**Prompt**
Reproduce the closing run of lines below verbatim, from the line that contains "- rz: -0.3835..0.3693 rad" up to and including the final line.

**Provided data**

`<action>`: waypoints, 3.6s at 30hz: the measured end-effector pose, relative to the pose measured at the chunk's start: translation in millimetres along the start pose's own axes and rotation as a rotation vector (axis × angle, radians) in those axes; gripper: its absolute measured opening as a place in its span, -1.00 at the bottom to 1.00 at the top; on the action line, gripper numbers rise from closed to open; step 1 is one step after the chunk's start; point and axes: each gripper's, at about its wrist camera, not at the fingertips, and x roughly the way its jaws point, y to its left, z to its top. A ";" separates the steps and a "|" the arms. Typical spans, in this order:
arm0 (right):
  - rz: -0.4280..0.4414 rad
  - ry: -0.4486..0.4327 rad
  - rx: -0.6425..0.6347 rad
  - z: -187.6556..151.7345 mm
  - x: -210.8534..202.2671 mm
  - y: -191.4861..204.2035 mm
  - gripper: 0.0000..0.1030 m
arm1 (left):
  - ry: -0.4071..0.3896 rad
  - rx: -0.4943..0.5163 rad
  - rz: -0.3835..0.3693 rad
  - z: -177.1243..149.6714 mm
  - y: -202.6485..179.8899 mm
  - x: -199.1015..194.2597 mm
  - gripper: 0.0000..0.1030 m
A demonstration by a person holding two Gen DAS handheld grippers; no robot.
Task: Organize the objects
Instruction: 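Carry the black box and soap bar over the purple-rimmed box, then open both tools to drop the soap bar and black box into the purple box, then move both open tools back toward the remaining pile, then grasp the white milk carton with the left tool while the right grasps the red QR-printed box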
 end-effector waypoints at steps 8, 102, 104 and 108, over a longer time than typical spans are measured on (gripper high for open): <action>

**Output for this task**
  - rz: -0.3835..0.3693 rad
  - z: -177.1243..149.6714 mm
  - y: -202.6485..179.8899 mm
  - x: -199.1015..194.2597 mm
  - gripper: 0.0000..0.1030 m
A demonstration by a person holding two Gen DAS handheld grippers; no robot.
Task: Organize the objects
Instruction: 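Carry the black box and soap bar over the purple-rimmed box, then open both tools to drop the soap bar and black box into the purple box, then move both open tools back toward the remaining pile, then grasp the white milk carton with the left tool while the right grasps the red QR-printed box
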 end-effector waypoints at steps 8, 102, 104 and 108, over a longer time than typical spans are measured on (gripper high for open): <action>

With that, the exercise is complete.